# Text Mining of BBC News Data

## Part 2: Bag-of-Words Text Vectorization


## The Analyzer Object

In [None]:
from sklearn.feature_extraction.text import CountVectorizer

In [None]:
count_vectorizer = CountVectorizer()
count_vectorizer

In [None]:
test_sentence = "C'est l'été au Brésil!"

In [None]:
word_analyzer = CountVectorizer().build_analyzer()
word_analyzer(test_sentence)

In [None]:
word_analyzer = CountVectorizer(strip_accents="unicode", ngram_range=(3, 3)).build_analyzer()
word_analyzer(test_sentence)

In [None]:
word_analyzer = CountVectorizer(strip_accents="unicode", ngram_range=(1, 2)).build_analyzer()
word_analyzer(test_sentence)

In [None]:
word_analyzer = CountVectorizer(ngram_range=(2, 2)).build_analyzer()
word_analyzer(test_sentence)

## Analyzer = Preprocessor + Tokenizer (+ Token Filtering) (+ n-grams extraction)

In [None]:
vectorizer = CountVectorizer(strip_accents="unicode", lowercase=True)

In [None]:
test_sentence = "C'est l'été au Brésil!"

### Exercises

- Type `vectorizer.build_<TAB>` to see the list of methods of the vectorizer object;

- Use the vectorizer to build a preprocessor object and apply it to the test sentence: which transformations do you notice?

- Use the vectorizer to build a tokenizer object and apply it to the preprocessed test sentence from the previous step;

- Compare the results of the previous two steps with the output of the analyzer applied to the original test sentence.

In [None]:
# %load notebook_solutions/build_preprocessor.py

In [None]:
# %load notebook_solutions/build_tokenizer.py

## Vectorization of a Full Dataset

In [None]:
from pathlib import Path


bbc_folder_path = Path("bbc")
text_filepaths = sorted(bbc_folder_path.glob("*/*.txt"))

Instead of decoding the text manually as we did before, we will path the filenames directly to the vectorizer and let it decode using the encoding of our choice and ignore decoding errors (as we did previously):

In [None]:
%%time

vectorizer = CountVectorizer(encoding="utf-8", input="filename",
                             decode_error="ignore")

vectorizer.fit(text_filepaths)

In [None]:
type(vectorizer.vocabulary_)

In [None]:
len(vectorizer.vocabulary_)

In [None]:
vocabulary_items = sorted(vectorizer.vocabulary_.items())

In [None]:
vocabulary_items[:10]

In [None]:
vocabulary_items[5000:5010]

In [None]:
vocabulary_items[-10:]

In [None]:
vectorized_docs = vectorizer.transform(text_filepaths)

In [None]:
vectorized_docs

In [None]:
first_doc = vectorized_docs[0, :]

In [None]:
first_doc

In [None]:
first_doc.toarray()

**Question**: why does the vectorizer return a sparse matrix instead of a regular (dense) array?

In [None]:
first_doc.toarray().shape

Let's have a look at the indices of the non-zero values in the vectorized first document:

In [None]:
first_doc.indices

Each dimension corresponds to a word in the vocabulary.
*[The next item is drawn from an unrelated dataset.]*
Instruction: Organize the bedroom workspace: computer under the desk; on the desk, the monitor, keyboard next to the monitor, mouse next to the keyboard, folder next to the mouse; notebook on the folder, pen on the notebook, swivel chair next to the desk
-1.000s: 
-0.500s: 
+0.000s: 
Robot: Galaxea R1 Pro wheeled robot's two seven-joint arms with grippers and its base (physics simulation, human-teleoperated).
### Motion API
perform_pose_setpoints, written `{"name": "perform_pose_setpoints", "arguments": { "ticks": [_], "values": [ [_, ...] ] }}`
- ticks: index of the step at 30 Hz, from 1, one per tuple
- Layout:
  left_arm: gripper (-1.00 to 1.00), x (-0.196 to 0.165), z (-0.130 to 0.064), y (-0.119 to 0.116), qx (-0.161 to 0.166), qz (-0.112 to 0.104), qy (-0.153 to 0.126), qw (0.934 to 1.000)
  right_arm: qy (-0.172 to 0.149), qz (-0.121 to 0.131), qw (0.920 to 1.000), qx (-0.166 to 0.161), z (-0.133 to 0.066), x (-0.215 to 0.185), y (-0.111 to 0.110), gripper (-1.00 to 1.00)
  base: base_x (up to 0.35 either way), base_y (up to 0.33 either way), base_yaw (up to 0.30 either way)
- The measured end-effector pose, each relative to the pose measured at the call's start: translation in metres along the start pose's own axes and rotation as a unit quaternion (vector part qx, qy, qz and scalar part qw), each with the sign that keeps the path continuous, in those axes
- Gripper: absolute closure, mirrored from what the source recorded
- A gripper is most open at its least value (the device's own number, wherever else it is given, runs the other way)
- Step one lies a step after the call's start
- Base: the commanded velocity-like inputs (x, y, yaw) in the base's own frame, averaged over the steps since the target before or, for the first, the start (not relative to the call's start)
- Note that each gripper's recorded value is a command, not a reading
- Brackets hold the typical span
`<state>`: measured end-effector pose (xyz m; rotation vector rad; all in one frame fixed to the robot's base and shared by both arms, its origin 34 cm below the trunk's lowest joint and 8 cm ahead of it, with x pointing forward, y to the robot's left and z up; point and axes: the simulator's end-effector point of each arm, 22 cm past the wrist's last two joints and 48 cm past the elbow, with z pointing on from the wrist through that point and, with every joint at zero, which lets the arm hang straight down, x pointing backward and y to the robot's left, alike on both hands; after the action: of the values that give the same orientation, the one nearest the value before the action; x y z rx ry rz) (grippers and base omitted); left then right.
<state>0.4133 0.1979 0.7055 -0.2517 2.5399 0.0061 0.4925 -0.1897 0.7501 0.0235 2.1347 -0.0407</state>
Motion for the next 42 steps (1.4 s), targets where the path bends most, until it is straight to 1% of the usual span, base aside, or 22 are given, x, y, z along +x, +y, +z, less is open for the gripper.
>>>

We can retrieve the "feature name" for a specific dimension number as follows:

In [None]:
feature_names = vectorizer.get_feature_names()
feature_names[:10]

In [None]:
feature_names[18888]

It's possible to inverse a full vectorized document at once:

In [None]:
first_doc.toarray()

In [None]:
vectorizer.inverse_transform(first_doc)

**Exercise**

Print the text of the original first document. And compare to the "inversed transformed" document (can you find the same words?):

In [None]:
print(text_filepaths[0].read_text(encoding="utf-8"))

**Question**:

- Why do you thing the result of the text vectorization procedure is called "Bag-of-Words" representation?

- What as the main limitation of the "Bag-of-Words" representation?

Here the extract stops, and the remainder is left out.